Introduction

In the past few years, we have seen a tremendous amount of development in self-supervised learning specifically for computer vision-related problems. While the field of natural language processing has been benefitting from the virtues of self-supervised learning for a long time, but it was not that long computer vision systems started to see the real impact of self-supervised learning paradigms. Works like MoCo, PIRL demonstrated the kind of benefits self-supervised systems can bring to the table for computer vision-based problems.

This year, Chen at al. published their paper A Simple Framework for Contrastive Learning of Visual Representations (SimCLR for short), which presented a simpler yet effective framework for training computer vision-based models in self-supervised ways.

In this report, I will present some findings from a minimal implementation of SimCLR I did with a subset of the ImageNet dataset.

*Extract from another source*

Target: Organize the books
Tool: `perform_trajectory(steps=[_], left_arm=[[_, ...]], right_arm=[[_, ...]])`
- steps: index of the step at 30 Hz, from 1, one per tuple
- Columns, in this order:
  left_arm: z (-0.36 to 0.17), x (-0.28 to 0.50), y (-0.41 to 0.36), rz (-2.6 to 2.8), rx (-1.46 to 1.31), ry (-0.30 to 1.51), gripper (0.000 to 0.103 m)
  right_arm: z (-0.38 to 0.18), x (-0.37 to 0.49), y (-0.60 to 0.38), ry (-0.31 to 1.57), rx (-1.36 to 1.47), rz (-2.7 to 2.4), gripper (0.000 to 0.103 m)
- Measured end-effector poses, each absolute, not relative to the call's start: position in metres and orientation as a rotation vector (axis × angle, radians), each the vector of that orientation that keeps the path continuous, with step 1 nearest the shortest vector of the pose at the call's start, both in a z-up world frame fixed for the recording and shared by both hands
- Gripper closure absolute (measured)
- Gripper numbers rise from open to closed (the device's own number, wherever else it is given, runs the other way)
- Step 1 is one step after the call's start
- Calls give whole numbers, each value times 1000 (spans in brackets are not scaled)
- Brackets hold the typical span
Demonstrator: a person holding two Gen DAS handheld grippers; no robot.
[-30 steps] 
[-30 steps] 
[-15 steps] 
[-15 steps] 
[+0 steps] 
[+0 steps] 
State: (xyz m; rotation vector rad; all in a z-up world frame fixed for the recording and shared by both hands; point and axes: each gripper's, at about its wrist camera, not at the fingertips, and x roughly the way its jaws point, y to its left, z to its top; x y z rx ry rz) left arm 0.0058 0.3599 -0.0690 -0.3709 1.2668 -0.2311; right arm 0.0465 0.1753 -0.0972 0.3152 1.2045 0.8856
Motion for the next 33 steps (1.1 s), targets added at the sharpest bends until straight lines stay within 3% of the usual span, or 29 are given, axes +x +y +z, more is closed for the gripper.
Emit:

Check out the code on GitHub → | Read The Paper →

Introduction

The Idea of Self-Supervision in Computer Vision

It was when I read this amazing introductory post on self-supervised learning by Jeremy Howard I could really appreciate the kind of benefits one could get out of self-supervised learning systems for computer vision-based problems. If you are already familiar with the idea of word embeddings then extending that understanding for computer vision-based scenarios might be helpful.

For training models in a self-supervised way with completely unlabeled data, one needs to first frame a supervised learning task (also known as pre-text task) with that unlabeled data. For example, for training word embeddings on a large corpus like Wikipedia, you might go with the task of predicting the next word given a sequence of words. So, how you might extend this idea when it comes to dealing with unlabeled images?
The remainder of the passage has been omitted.